Question

In the reaction$A + B \rightleftharpoons AB$, if the concentration of A and B is increased by a factor of 2, it will cause the equilibrium concentration of AB to change to.

Answer 1

Hint: We know that to compute an equilibrium fixation from a balance steady, a comprehension of the idea of balance and how to compose a balance consistent is required. Balance is a condition of dynamic equilibrium where the proportion of the item and reactant fixations is consistent.

Complete answer:
We must have to remember that in a synthetic response, when both the reactants and the items are in a focus which doesn't change with time any more, it is supposed to be in a condition of compound equilibrium.
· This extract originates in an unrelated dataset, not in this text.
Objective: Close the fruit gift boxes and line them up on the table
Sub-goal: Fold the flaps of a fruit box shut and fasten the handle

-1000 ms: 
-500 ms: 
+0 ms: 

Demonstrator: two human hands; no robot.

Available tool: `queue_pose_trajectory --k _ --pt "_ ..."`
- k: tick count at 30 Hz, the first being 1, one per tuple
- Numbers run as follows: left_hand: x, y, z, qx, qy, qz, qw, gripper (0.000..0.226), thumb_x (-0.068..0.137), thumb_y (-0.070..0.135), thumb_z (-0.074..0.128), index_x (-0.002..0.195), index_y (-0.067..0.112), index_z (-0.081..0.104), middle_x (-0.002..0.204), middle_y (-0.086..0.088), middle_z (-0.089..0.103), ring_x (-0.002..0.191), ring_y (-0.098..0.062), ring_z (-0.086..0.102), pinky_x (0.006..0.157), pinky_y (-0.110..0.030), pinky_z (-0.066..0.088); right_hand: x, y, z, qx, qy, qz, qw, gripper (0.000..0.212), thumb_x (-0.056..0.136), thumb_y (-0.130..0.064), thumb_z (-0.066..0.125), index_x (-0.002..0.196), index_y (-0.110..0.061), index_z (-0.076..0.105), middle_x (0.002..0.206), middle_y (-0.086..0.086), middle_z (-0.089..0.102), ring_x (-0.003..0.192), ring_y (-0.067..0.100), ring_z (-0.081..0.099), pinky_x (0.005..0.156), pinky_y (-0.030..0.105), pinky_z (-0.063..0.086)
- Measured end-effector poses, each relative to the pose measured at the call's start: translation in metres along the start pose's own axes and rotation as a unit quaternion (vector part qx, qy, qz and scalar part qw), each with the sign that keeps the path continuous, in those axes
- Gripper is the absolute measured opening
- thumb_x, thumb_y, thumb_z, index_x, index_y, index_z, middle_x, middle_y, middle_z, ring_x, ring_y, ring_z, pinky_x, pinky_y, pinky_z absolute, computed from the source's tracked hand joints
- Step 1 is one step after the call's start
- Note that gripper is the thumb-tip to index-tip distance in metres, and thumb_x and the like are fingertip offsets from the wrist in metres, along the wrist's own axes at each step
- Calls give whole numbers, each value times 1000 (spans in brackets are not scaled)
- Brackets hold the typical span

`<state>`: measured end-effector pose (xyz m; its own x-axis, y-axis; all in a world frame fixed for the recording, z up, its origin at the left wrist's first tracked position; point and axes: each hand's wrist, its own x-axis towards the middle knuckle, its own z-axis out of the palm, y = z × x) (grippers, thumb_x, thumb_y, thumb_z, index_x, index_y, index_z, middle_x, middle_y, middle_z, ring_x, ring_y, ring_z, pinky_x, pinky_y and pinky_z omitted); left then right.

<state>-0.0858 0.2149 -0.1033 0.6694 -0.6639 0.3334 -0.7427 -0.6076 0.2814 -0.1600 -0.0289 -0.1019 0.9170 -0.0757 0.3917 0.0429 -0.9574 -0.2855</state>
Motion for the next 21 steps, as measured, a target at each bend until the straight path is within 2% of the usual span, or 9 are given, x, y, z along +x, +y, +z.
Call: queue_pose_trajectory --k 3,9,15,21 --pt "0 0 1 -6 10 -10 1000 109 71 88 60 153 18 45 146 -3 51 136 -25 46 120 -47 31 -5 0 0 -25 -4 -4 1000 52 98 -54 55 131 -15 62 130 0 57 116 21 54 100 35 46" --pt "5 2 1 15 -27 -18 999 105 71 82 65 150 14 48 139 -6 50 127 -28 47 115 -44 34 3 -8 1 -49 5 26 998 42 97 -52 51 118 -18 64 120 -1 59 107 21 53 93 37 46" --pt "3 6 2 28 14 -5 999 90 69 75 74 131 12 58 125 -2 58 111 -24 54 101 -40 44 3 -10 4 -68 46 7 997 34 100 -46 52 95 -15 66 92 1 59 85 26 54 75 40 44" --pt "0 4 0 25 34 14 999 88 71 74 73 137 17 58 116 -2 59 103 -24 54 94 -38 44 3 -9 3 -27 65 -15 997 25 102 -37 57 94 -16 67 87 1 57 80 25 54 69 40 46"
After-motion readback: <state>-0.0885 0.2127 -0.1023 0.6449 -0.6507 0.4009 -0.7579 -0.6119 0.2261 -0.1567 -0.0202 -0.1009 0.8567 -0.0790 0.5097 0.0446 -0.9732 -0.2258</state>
In this express, the pace of forward response is the same as the pace of reverse response. For a response, on the off chance that you know the underlying convergences of the substances, you can compute the equilibrium fixation.
We must have to know that the equilibrium happens for a reversible response. Reversible implies that as reactants find one another and become items, items in the long run collect and change upon themselves, responding to change reactants. Balance is arrived at when framework is not, at this point apparently evolving. That point isn't arrived at when there is an equivalent measure of items and reactants, yet rather when the rate at which items are made is equivalent to the rate at which reactants are made.
The balanced given reaction is,
$A + B \rightleftharpoons AB$
$k = \dfrac{{\left[ {AB} \right]}}{{\left[ A \right]\left[ B \right]}}$
If $2A + 2B \rightleftharpoons 2AB$
$K = 2AB$. Thus the equilibrium concentration of AB will become twice as its original value.

Note:
We have to know that to discover the equilibrium amounts of every species from the underlying amounts we should know:
The fair condition for the response
The balance articulation for the response
The incentive for the balance consistent
The underlying amounts of every species, either as molarities, or incomplete pressing factors
The response will continue to build up equilibrium.